Start of Material for this exercise
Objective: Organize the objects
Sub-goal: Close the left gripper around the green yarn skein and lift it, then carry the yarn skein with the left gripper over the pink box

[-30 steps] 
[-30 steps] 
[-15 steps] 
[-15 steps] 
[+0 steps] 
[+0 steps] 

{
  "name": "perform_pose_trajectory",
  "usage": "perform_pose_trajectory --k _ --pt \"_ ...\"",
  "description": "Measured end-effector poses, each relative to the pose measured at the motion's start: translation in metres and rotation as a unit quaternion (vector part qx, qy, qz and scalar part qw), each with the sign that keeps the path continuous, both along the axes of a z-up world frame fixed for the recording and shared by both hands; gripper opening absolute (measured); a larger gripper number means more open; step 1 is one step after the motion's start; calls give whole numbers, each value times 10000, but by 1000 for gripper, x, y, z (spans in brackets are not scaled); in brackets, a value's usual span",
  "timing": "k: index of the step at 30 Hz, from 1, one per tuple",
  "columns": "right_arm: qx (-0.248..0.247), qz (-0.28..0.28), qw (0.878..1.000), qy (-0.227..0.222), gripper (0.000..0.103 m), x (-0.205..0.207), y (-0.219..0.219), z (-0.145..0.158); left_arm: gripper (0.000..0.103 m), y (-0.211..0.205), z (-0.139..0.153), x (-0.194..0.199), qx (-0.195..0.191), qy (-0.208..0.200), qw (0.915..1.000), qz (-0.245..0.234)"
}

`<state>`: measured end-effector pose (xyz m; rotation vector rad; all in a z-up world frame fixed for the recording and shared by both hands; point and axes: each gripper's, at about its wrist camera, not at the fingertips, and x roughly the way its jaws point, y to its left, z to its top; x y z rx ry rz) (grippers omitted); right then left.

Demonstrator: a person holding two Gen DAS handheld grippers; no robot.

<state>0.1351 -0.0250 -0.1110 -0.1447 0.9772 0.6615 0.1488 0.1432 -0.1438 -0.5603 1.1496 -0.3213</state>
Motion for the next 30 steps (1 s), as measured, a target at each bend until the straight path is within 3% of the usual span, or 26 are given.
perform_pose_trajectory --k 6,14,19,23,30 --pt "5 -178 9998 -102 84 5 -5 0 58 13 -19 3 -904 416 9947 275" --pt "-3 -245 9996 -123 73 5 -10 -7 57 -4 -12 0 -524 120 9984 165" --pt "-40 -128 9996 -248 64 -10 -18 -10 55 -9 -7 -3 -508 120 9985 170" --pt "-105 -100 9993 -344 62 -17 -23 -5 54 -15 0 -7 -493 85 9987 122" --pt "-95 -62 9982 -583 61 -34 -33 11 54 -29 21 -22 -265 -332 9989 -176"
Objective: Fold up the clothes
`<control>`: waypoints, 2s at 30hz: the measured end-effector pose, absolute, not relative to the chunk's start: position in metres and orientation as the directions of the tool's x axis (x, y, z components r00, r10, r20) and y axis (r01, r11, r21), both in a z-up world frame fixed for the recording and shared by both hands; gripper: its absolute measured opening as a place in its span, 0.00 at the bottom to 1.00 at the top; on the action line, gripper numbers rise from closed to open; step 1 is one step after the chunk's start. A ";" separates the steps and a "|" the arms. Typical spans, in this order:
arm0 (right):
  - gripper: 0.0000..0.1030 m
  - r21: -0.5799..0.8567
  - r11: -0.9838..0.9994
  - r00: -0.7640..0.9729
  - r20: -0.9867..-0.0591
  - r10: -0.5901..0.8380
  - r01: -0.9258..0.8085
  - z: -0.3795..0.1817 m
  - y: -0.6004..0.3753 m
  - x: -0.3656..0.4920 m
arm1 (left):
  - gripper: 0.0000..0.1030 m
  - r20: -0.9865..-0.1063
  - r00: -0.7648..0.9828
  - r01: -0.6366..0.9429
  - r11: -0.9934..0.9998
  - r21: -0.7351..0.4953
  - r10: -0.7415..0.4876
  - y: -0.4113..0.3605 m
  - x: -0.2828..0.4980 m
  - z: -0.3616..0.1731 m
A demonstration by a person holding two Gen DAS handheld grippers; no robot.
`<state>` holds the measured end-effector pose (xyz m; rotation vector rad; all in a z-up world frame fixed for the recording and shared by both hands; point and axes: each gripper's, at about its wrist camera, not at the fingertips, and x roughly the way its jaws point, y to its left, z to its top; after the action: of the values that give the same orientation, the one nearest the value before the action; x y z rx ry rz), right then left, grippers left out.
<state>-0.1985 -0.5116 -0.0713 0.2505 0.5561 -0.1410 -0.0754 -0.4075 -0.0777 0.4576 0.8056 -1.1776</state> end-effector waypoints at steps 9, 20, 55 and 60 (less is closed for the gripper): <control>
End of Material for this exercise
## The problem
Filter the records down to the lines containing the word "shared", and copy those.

## The completed task
  "description": "Measured end-effector poses, each relative to the pose measured at the motion's start: translation in metres and rotation as a unit quaternion (vector part qx, qy, qz and scalar part qw), each with the sign that keeps the path continuous, both along the axes of a z-up world frame fixed for the recording and shared by both hands; gripper opening absolute (measured); a larger gripper number means more open; step 1 is one step after the motion's start; calls give whole numbers, each value times 10000, but by 1000 for gripper, x, y, z (spans in brackets are not scaled); in brackets, a value's usual span",
`<state>`: measured end-effector pose (xyz m; rotation vector rad; all in a z-up world frame fixed for the recording and shared by both hands; point and axes: each gripper's, at about its wrist camera, not at the fingertips, and x roughly the way its jaws point, y to its left, z to its top; x y z rx ry rz) (grippers omitted); right then left.
`<control>`: waypoints, 2s at 30hz: the measured end-effector pose, absolute, not relative to the chunk's start: position in metres and orientation as the directions of the tool's x axis (x, y, z components r00, r10, r20) and y axis (r01, r11, r21), both in a z-up world frame fixed for the recording and shared by both hands; gripper: its absolute measured opening as a place in its span, 0.00 at the bottom to 1.00 at the top; on the action line, gripper numbers rise from closed to open; step 1 is one step after the chunk's start. A ";" separates the steps and a "|" the arms. Typical spans, in this order:
`<state>` holds the measured end-effector pose (xyz m; rotation vector rad; all in a z-up world frame fixed for the recording and shared by both hands; point and axes: each gripper's, at about its wrist camera, not at the fingertips, and x roughly the way its jaws point, y to its left, z to its top; after the action: of the values that give the same orientation, the one nearest the value before the action; x y z rx ry rz), right then left, grippers left out.

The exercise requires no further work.